The fast-approaching advent of Autonomous Vehicles (AVs) will have many benefits as well as unforeseen disadvantages and risks (Davidson and Spinoulas, 2015; Levinson and Krizek, 2017; Liu et al., 2017; Morando et al., 2018). After several years of development, the well-known Google/Waymo Car project has gained significant momentum and has autonomously driven over 16 million autonomously driven km as of 2018 (Korosec, 2018). Within the next decade, it is expected that AVs will be on the market and on public roads.

Given that such a shift in transport will probably require important changes in transport networks (Fagnant and Kockelman, 2015), AVs' potential in supplying accurate and detailed traffic data may be invaluable in facilitating these changes. One of the neglected side-benefits of AVs is their potential to act as moving array “probes” collecting traffic data which can then be utilized to map real-time traffic conditions as well as long-term traffic information for planning and other traffic engineering purposes. Unlike traditional vehicle probes, moving array probes can collect data on their surroundings as well as their own state. While traditional vehicles can in theory be equipped as moving array probes, autonomous vehicles will be such by default, providing increasing streams of data.

At present, there are many methods of collecting traffic data, but most of them are time and labor consuming, expensive, and localized. This study explores the possibility of using AV data as a reliable, economical, and wide-coverage alternative to existing methods. This is chiefly undertaken from the perspective of a single AV and its corresponding capabilities, given the relatively small number of AVs which will impact on public roads initially. In addition, the benefits of greater numbers of AV probes are also explored. Following this investigation, we recommend future research into moving array traffic probes.

The remainder of this paper is structured as follows. First, 2 reviews some of the existing data collection methods and demonstrates the current research on traffic probes. Then, sections 3, 4 state the methodologies that will be used to simulate scenarios and to validate the model. In 5, results and discussion are proposed through the analysis of the percentage absolute errors among three different cases. Finally, 6 summarizes the findings and indicates the further objective of moving array traffic probes.

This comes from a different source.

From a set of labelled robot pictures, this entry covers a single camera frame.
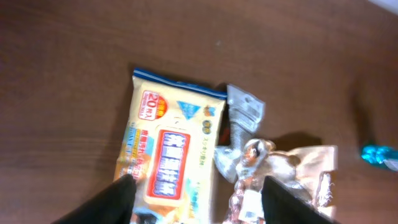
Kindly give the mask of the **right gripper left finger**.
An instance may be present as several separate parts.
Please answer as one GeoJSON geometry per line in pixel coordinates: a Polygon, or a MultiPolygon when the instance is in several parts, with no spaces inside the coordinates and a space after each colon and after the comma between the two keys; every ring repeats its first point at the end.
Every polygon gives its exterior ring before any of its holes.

2. Review of Data Collection Methods

Leduc (2008) distinguishes between traditional in-situ data collection methods such as pneumatic road tubes and manual counts and floating car data which provides traffic data from moving probe vehicles. Seo et al. (2017) classified Traffic State Estimation (TSE) into stationary data methods which collects data at installed locations of stationary sensors and mobile data methods which collect data on specific vehicles along their trajectories. To differentiate the potential of AV probes, we propose a new data collection method categorization system with three classes:

• static array (Eulerian frame),

• moving point (Lagrangian frame) and

• moving array.

2.1. Static Array (Eulerian Frame)

Static array consists of those traditional data collection methods which collect an array of data relating to multiple surrounding vehicles from a static location, such as pneumatic tubes and manual counts. Antoniou et al. (2011) classified current technologies into three categories:

• point sensors,

• point-to-point sensors, and

• area-wide sensors.

Point sensors include instruments such as inductive loop detectors, radar, infrared, ultrasound, video image detection, and weigh in motion systems. These instruments work individually and gather data without the aid of a secondary system. There are a number of newer point-sensor technologies, primarily light detection and ranging (LIDAR), which are also used in AVs across the board (Schaub, 2018).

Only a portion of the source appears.